Fast-paced development in the next couple of years will lead to serious disruption of the healthcare industry. Patient-centered healthcare providers will leverage AI & ML to innovate the service experience, harness the insights to improve diagnosis, and create personalized care. The underlying point here is that healthcare providers will have to adopt a growth mindset and courage to experiment with these disruptive technologies in different aspects of their business.

As next steps what should a healthcare organization do?

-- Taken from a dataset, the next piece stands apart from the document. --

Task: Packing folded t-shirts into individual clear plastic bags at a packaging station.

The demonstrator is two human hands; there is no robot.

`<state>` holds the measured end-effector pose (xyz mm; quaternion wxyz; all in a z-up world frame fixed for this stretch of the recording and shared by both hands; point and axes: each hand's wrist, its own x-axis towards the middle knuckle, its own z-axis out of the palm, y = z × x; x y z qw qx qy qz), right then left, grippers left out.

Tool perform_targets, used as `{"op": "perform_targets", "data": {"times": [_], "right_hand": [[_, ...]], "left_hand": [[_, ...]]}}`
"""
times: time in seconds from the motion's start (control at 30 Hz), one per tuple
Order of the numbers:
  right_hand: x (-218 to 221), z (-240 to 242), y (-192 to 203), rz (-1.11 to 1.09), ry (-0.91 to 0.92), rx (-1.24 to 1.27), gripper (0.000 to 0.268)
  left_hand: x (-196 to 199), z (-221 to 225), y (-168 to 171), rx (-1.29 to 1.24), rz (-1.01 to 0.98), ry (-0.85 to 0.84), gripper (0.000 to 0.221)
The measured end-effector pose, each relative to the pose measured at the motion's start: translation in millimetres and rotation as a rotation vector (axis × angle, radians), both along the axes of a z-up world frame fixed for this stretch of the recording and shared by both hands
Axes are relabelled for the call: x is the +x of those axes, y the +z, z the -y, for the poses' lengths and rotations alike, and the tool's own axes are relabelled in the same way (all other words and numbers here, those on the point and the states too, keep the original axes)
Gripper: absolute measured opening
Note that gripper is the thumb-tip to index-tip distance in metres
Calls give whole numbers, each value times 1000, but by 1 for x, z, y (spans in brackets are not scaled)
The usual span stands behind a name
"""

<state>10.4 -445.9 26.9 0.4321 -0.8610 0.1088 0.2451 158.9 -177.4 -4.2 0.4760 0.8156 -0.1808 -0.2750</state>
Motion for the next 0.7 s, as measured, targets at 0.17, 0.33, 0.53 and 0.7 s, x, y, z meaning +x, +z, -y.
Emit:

If you are looking for an actionable framework to adopt AI, then:

  1. Go for the low-hanging fruits – Adopt conversation agents for patient interaction with the front desk as it comes at a low cost and provides tangible results.
  2. Work with a technology partner to develop POC (Proof of Concept) in areas that have a high impact.
  3. Develop an AI-first healthcare strategy by organizing talent and infrastructure needed for experiments
  4. Collaborate with other players in the ecosystem to collectively use AI to improve the patient experience.